The Capital Crossroads regional planning project isn’t the first such process in Greater Des Moines, but it is the most comprehensive and covers a larger area than any previous effort. Here’s a road map to help you navigate the 100-page plan. Explore all 10 Capitals here.

The Big Idea:

Capital Crossroads follows similar projects undertaken by area leaders in 1998 and 2003. The first one focused on bricks-and-mortar ideas, and the second one focused on quality-of-life issues. This one focuses on a little bit of everything.

“I think it’s the most expansive, the most holistic, and therefore in some ways it will be the most challenging for implementation,” said J. Barry Griswell, one of the three people chairing the project, along with retired Wells Fargo Home Mortgage Co-President Cara Heiden and Polk County Supervisor Angela Connolly. “I think from our perspective it was hard to say, ‘We’re going to build a strategic plan for Central Iowa that’s only focused on these three things’ without a context of what are all the things that you really need to be thinking about.”

The plan was led by the Greater Des Moines Partnership and put together by consultant Market Street Services Inc., which incorporated ideas from a steering committee of area leaders and public input from nearly 5,000 people through surveys, 30 focus groups and 50 one-on-one interviews. The final plan lays out 10 “Capitals,” or areas of focus, that will each incorporate its own committees and implementation plans into the mix.

“We really feel we didn’t come up with one vision plan,” said Susan Ramsey, senior vice president of communications and marketing at the Partnership. “We came up with 10 vision plans.”

Regional Involvement:

Part of the reason for the larger scope of the plan stems from it covering a larger geographic area. A big element that stands out as being different in this planning process is its regional nature. Officials are hoping to incorporate 23 communities in four counties into the final implementation, including Ames – with Iowa State University being a key partner – Marshalltown, Newton and Pella, along with the five counties in the Des Moines-West Des Moines Metropolitan Statistical Area.

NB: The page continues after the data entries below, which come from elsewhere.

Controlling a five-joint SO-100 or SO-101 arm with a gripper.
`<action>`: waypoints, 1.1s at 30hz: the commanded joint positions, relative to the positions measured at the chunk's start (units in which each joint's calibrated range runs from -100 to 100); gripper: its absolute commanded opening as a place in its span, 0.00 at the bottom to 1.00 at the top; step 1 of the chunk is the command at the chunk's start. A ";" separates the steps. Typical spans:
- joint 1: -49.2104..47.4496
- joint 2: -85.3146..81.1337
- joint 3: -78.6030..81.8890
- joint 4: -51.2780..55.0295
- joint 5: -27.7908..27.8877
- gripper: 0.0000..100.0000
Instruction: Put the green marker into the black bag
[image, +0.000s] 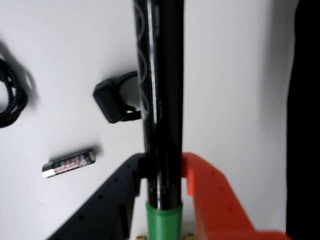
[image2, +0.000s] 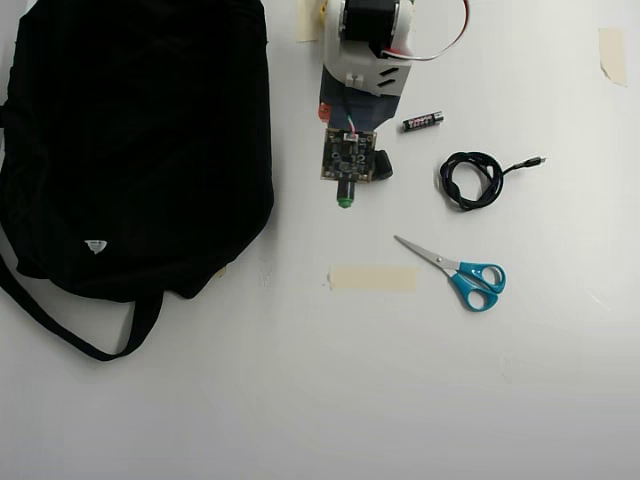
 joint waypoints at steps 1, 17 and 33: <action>2.98 -2.70 -0.28 0.34 -0.11 0.02; 21.76 -1.62 -0.64 -1.64 -0.22 0.02; 39.41 -1.37 -0.19 -10.69 -1.53 0.02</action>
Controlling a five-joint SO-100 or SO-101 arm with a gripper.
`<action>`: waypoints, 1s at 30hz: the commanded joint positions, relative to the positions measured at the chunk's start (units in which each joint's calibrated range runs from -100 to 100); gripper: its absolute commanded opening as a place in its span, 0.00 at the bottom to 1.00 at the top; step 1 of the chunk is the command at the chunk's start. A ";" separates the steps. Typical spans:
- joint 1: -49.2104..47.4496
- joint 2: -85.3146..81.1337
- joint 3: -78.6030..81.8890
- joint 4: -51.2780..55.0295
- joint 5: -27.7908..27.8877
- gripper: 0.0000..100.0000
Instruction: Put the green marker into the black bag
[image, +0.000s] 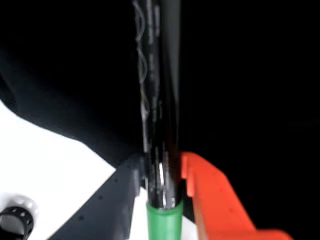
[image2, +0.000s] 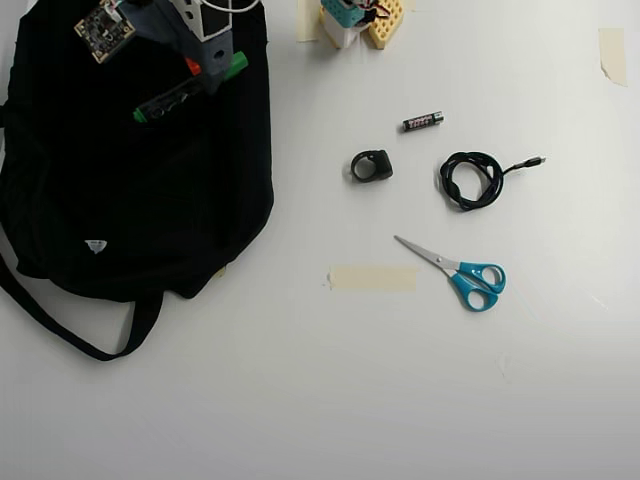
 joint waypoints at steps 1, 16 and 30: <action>2.39 -1.37 -0.19 -1.33 -0.07 0.02; 14.35 9.59 1.34 -22.00 -0.07 0.02; 14.43 12.49 1.52 -25.01 -0.07 0.25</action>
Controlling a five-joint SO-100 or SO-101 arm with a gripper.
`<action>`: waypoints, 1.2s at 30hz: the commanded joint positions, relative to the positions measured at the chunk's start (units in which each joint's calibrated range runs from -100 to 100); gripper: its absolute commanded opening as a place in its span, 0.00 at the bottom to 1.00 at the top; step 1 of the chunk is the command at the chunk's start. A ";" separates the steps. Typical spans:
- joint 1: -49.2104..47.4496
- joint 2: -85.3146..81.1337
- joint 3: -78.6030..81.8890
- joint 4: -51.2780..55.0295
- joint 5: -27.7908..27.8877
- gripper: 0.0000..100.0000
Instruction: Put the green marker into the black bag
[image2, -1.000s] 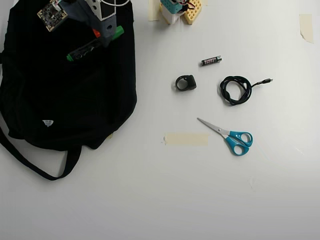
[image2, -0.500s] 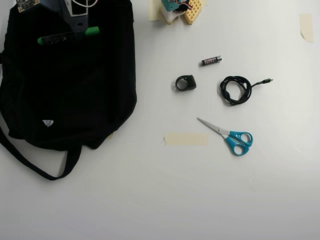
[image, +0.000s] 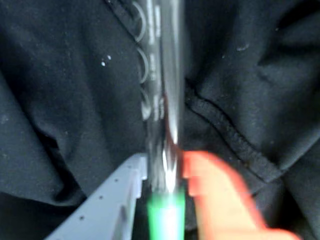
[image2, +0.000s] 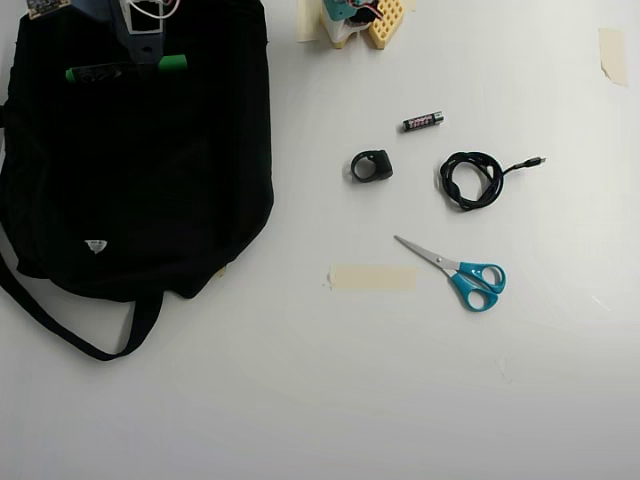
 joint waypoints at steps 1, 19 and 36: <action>-0.56 -0.79 -0.53 -0.71 -0.02 0.28; -0.79 -0.79 -0.35 -0.11 -0.07 0.47; -20.08 -9.34 -1.52 17.20 -5.99 0.02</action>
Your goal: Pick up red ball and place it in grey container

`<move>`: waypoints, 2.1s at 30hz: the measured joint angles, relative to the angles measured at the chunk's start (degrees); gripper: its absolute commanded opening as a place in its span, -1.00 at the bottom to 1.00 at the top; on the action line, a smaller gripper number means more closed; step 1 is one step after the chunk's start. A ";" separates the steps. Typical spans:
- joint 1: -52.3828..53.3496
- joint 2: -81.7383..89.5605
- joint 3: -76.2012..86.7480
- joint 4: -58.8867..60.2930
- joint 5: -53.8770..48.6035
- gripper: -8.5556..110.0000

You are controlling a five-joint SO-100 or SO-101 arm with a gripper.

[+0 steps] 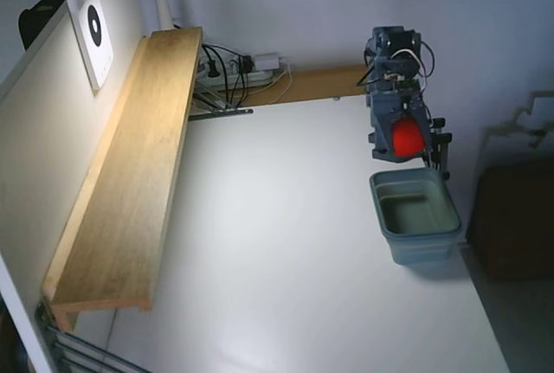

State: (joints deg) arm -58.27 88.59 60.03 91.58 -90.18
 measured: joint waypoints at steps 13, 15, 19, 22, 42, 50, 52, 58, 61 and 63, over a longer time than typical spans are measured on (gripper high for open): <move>4.57 0.00 0.00 0.00 0.00 -0.47; 4.83 0.00 0.00 0.00 0.00 -0.47; 4.83 0.00 0.00 0.00 0.00 -0.47; 4.92 0.00 0.00 0.00 0.00 -0.47; 4.92 -13.18 -14.85 1.93 0.00 -0.47; 4.92 -13.18 -15.03 1.93 0.00 -0.47; 4.92 -13.18 -15.03 1.93 0.00 -0.47; 4.92 -13.18 -15.03 1.93 0.00 -0.47; 4.92 -13.10 -14.41 1.49 0.00 -0.47; 4.92 -12.66 -11.78 -0.70 0.00 -0.47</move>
State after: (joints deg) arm -53.35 75.94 48.25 90.88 -90.18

“We have to start thinking more regionally,” Connolly said. “Let’s face it, we can’t have a (Newton-based) Iowa Speedway in Des Moines, just like they can’t have a Wells Fargo Arena in Newton. So we’re all one. ... We have a great cultural district, we have a great pool of labor; other communities do, too. We’re going to share on a lot of things, I believe.”

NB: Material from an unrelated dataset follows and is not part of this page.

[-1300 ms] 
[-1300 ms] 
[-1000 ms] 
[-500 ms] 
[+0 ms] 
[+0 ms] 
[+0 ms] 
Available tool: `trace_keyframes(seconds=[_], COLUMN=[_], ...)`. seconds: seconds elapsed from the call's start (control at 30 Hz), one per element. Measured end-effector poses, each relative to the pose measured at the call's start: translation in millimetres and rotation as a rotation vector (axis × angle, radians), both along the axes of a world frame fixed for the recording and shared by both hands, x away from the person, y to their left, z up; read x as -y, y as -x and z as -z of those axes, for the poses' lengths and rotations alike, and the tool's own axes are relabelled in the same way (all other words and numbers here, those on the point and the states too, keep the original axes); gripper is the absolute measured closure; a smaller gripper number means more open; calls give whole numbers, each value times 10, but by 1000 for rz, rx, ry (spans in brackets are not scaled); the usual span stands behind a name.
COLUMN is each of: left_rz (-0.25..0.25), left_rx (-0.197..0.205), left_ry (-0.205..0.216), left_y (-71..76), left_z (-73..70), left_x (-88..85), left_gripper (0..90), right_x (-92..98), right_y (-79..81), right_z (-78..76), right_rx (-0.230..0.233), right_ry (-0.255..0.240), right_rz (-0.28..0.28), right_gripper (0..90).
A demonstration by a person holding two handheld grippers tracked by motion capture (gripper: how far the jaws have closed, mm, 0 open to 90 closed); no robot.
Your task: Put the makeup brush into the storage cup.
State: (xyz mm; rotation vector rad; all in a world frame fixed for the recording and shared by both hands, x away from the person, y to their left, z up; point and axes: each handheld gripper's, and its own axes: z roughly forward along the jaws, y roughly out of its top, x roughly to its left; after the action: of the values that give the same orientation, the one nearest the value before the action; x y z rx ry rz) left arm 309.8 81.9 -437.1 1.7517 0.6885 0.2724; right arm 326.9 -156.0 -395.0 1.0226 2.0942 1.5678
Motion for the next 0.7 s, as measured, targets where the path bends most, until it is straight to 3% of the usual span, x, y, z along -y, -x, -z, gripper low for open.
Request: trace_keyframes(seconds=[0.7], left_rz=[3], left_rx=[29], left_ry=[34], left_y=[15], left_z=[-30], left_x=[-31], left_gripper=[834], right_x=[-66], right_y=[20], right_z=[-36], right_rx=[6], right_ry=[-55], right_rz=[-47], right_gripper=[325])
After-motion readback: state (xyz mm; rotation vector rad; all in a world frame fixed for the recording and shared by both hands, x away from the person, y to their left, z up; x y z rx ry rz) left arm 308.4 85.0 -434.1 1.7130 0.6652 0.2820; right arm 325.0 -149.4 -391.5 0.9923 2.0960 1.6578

A large part of that is creating more formalized cooperation between Ames, including Iowa State, and Greater Des Moines. Outgoing ISU President Gregory Geoffroy was part of the steering committee and is one of the chairpersons of the Capital Corridor committee.

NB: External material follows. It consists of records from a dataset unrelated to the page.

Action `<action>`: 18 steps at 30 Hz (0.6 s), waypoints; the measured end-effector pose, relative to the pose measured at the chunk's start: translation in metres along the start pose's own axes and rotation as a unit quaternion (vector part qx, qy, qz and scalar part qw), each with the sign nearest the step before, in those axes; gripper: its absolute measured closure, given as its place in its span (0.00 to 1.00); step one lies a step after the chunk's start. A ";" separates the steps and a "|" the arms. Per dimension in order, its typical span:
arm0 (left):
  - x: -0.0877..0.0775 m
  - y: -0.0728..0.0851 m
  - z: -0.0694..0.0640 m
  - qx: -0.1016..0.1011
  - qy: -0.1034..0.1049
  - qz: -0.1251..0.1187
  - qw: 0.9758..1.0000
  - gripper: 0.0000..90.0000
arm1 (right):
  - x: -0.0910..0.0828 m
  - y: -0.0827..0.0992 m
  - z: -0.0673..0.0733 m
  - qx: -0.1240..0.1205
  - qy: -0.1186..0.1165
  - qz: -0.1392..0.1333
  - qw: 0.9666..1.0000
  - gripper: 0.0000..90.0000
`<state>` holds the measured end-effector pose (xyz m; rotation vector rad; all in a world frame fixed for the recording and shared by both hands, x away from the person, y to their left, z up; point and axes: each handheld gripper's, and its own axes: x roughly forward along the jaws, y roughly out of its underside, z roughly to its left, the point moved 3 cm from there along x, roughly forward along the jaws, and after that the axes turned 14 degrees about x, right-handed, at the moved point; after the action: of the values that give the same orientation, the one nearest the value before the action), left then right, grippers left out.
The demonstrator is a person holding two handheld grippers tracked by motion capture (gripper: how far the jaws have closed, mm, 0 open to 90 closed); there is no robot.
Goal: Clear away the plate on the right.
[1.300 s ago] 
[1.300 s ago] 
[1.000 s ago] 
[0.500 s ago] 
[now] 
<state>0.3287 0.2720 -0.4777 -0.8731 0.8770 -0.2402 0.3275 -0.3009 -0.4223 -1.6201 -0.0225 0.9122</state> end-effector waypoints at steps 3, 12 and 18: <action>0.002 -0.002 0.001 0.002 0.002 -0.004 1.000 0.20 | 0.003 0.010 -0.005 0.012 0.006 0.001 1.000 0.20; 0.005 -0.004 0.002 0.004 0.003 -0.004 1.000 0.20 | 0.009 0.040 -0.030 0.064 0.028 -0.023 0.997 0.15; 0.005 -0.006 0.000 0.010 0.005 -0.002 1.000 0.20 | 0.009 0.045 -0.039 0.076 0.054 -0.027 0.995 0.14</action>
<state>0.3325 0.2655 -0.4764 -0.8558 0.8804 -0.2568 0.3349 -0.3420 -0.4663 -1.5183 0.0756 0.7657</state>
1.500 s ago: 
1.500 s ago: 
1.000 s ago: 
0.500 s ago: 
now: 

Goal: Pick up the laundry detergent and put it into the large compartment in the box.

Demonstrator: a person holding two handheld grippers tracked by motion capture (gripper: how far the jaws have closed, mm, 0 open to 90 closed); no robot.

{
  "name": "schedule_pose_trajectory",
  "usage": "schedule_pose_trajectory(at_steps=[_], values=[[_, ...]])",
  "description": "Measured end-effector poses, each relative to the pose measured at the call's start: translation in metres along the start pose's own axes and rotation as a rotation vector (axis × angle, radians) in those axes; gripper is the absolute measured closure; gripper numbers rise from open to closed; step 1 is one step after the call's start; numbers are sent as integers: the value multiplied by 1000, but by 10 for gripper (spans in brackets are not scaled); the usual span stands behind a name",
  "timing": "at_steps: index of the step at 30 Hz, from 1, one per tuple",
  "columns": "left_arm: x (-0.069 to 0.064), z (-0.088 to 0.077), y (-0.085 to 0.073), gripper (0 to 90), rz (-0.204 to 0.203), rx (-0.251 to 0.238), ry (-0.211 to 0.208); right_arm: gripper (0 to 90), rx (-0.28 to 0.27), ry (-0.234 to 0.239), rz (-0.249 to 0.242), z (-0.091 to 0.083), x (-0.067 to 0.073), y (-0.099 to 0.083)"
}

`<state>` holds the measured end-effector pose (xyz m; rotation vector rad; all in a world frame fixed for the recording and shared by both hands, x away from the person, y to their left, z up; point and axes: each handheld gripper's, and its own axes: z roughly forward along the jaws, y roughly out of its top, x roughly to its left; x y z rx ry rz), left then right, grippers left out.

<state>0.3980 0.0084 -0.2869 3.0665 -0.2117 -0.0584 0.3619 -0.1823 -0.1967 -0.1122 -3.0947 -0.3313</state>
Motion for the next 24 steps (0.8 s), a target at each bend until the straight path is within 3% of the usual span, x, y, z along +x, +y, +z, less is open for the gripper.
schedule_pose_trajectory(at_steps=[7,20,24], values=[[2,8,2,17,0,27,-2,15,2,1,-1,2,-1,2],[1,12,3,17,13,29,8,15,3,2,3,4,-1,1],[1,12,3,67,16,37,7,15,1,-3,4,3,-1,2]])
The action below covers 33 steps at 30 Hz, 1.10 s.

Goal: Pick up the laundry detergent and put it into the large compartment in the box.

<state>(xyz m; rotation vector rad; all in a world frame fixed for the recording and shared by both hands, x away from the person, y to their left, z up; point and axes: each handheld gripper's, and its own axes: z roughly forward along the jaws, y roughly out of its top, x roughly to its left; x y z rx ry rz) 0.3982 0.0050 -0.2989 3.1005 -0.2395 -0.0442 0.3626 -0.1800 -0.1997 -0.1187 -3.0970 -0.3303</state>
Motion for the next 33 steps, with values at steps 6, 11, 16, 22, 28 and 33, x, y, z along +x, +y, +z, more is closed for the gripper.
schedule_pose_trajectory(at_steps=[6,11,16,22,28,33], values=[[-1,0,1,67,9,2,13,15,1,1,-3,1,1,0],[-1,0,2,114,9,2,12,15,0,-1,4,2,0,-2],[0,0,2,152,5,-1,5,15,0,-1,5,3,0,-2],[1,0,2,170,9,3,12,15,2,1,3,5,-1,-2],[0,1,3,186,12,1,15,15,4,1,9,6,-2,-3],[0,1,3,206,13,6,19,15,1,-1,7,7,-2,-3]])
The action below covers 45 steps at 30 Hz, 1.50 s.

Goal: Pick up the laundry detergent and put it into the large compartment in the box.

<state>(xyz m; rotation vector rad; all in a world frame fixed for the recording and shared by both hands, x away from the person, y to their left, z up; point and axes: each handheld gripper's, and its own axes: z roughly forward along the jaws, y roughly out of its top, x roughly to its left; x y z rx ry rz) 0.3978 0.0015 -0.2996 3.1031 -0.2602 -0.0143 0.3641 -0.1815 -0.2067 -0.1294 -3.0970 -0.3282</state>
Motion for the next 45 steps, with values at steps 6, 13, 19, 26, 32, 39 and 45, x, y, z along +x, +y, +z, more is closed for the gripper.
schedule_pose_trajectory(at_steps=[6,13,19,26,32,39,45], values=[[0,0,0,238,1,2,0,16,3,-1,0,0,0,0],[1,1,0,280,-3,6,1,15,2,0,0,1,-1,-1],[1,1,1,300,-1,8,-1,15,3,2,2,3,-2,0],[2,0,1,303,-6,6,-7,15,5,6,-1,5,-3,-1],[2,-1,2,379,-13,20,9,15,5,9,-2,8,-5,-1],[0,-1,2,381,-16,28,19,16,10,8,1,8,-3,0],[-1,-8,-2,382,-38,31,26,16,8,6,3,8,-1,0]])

Beyond that, representatives from around the four added counties were members of the steering committee.

Next Steps & Challenges:

Part of the next step is to roll out the implementation plans for each of the capitals, figure out a timeline for beginning the 25 to 30 initiatives that go along with the capitals and fill out the committees to start the work on putting  the plans to work.

“What we’ve done (with the plan) is the end of the beginning,” Griswell said. “Now what we have to do over the next four or five years is really roll up our sleeves, really decide which things have to get done first, not lose sight of what we’re doing, stay tenacious about it, and really get people involved to bring this to fruition like we have the other plans.”

One of the largest challenges is the sheer size of the plan, Griswell said.

“I think there is a risk of it being so big that we don’t follow through and get it done,” he said. “I don’t think that will happen. I don’t think Des Moines operates that way.”

One good thing, he said, is that most of the projects involved will not be dependent on raising a lot of money; but if money is necessary, the tough economic times could hinder people’s willingness to give.

Business Community Involvement:

“There’s a lot to do,” Heiden said.

Each capital committee will require subcommittees, and the three chairs anticipate keeping business leaders involved, just as they have in the planning process.

“I would say, speaking for the business community, we all understand that we have to ensure that we attract and retain talent going forward. It’s important to all of us,” Heiden said. “From a business perspective, we all have to ensure that we have a region that attracts in all aspects of these capitals.”

Connolly said she senses that people are willing to be engaged in what is going on, and she already has had calls from people inquiring how they can become involved on a committee.

“I think the public is ready for something,” she said.